=== Section Start ===

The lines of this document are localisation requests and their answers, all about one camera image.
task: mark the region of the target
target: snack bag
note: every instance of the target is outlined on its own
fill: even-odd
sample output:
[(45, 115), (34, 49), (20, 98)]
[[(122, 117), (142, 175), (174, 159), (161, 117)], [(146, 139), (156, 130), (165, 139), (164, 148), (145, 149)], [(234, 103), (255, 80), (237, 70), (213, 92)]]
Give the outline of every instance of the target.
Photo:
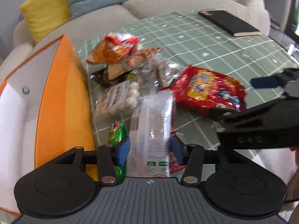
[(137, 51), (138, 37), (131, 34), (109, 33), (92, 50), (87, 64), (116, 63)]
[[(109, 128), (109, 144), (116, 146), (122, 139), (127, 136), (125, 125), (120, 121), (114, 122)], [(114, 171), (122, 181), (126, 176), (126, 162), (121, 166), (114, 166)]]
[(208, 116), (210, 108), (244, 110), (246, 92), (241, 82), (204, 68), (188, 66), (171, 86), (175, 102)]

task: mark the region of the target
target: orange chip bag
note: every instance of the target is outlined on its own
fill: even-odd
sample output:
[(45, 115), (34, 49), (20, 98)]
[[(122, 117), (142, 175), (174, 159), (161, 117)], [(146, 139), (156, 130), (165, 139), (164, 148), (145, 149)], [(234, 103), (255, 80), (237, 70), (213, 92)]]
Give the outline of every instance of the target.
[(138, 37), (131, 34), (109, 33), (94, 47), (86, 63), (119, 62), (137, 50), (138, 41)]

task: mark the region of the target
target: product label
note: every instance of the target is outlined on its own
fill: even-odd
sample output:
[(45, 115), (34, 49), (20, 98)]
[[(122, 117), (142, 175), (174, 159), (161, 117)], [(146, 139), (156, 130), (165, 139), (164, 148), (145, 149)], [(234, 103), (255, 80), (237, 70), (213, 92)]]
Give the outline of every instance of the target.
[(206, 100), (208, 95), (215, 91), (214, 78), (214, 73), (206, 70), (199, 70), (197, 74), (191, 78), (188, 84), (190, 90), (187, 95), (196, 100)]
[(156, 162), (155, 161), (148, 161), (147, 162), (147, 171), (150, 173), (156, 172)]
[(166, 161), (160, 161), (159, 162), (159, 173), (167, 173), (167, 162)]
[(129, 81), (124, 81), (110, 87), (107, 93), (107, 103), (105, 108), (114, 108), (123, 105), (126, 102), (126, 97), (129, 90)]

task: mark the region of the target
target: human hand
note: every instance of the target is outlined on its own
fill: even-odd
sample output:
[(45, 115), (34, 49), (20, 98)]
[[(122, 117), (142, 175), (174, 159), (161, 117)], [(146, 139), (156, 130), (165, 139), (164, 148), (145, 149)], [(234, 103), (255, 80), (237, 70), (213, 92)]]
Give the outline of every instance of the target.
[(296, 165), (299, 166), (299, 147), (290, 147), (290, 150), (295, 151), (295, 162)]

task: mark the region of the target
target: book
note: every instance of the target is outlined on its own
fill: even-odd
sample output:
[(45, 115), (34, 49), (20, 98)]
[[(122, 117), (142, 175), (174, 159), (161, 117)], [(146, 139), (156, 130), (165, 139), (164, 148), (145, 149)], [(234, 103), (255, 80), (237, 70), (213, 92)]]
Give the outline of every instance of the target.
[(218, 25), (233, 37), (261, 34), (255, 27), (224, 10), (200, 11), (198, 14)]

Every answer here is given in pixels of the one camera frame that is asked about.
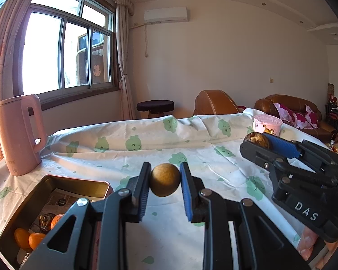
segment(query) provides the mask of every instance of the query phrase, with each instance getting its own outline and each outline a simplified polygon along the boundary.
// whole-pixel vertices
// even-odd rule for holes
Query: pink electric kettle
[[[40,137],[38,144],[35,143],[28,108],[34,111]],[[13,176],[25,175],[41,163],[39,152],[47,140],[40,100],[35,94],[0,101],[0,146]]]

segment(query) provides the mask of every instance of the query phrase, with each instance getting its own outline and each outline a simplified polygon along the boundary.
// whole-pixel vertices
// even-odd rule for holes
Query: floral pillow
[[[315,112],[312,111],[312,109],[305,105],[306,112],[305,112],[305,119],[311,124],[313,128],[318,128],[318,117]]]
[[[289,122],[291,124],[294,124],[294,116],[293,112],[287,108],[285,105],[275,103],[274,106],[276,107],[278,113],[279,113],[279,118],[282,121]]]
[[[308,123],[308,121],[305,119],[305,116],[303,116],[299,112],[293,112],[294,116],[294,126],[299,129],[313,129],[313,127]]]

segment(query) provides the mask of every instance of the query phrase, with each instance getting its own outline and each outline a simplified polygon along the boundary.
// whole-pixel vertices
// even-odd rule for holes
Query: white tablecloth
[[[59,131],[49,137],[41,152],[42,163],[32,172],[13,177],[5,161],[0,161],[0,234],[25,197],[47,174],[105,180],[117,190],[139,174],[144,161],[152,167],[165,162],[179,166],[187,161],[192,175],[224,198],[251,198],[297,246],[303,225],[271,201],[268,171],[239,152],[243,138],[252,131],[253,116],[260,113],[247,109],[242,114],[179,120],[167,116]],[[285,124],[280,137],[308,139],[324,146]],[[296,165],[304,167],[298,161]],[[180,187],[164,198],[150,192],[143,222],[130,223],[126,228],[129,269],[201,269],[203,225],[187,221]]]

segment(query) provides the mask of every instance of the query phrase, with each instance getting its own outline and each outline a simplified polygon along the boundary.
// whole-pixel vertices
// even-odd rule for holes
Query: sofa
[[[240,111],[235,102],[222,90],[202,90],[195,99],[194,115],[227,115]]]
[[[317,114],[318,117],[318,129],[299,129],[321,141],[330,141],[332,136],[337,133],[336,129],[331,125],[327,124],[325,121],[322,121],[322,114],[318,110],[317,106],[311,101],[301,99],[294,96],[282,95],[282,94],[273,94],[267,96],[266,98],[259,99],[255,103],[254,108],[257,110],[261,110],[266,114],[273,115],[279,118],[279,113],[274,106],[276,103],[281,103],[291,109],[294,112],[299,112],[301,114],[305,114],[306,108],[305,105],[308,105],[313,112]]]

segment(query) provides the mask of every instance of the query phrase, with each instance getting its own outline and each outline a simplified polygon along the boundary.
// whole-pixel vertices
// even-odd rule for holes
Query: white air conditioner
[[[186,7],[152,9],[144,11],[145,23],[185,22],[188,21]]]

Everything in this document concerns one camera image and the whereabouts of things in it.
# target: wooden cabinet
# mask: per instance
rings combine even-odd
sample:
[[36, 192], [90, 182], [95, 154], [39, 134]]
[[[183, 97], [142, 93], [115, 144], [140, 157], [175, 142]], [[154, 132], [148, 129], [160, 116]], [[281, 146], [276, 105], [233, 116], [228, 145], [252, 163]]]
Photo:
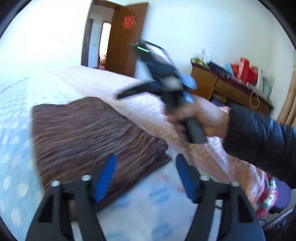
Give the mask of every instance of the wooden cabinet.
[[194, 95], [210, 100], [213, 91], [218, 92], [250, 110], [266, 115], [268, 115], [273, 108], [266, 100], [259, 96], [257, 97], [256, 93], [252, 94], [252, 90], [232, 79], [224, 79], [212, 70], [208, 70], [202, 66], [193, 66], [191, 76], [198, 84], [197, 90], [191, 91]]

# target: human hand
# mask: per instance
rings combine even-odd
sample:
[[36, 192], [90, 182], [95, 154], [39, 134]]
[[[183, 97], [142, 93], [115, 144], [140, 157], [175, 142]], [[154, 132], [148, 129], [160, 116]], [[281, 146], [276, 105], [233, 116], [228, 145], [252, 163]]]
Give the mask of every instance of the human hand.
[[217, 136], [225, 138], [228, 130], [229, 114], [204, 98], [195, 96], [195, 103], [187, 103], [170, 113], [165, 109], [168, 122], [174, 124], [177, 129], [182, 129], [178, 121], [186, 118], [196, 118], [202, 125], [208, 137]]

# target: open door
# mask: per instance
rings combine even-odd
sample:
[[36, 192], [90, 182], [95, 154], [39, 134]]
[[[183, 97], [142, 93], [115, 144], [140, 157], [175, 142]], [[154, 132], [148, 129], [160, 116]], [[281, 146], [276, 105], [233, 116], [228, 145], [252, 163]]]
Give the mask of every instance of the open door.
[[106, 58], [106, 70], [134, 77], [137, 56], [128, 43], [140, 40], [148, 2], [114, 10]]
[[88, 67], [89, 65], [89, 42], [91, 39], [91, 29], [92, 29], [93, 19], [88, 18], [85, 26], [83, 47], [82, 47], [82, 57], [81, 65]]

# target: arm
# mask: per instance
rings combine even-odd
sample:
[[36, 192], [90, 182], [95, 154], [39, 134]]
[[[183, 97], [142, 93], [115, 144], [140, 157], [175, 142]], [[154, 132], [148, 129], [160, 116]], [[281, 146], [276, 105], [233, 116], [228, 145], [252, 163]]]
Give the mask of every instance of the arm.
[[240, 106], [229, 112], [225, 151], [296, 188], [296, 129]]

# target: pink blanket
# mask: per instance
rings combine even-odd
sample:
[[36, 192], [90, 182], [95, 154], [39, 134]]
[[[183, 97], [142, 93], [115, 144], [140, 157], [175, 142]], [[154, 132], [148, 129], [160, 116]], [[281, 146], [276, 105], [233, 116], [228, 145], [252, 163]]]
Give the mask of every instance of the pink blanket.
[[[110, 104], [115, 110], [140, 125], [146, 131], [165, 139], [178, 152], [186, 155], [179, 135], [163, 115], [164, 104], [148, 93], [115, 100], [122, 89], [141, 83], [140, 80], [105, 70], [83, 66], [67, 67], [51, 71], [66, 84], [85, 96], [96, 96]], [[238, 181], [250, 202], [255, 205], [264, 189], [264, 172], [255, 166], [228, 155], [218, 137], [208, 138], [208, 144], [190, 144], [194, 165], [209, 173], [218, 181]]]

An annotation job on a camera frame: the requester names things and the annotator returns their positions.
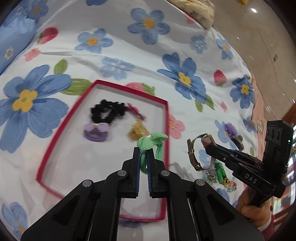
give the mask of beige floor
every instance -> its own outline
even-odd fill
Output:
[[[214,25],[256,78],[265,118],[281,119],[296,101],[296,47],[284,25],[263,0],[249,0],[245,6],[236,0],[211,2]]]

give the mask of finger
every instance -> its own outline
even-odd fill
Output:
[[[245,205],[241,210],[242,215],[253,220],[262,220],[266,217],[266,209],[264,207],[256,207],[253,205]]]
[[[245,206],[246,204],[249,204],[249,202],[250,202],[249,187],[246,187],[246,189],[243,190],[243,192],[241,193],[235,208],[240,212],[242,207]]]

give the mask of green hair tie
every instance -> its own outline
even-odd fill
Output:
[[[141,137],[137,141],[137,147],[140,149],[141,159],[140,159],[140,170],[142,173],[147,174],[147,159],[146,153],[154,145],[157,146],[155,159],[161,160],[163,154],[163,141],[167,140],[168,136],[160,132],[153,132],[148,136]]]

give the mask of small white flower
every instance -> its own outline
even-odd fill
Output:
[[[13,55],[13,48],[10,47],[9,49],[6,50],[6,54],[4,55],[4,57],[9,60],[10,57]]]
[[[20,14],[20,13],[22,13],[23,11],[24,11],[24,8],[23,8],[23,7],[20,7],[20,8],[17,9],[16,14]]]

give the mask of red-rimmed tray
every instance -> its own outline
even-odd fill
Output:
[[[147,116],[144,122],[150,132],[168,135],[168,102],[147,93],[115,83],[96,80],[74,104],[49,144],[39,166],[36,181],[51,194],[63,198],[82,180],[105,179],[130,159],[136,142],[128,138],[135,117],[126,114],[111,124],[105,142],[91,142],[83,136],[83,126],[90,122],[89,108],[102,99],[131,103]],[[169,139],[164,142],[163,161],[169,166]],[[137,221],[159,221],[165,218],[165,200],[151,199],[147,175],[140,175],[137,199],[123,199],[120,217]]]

=== Section End ===

→ Problem details: Count how many lines above include the word "things" and answer with that figure only.

→ Your response: 2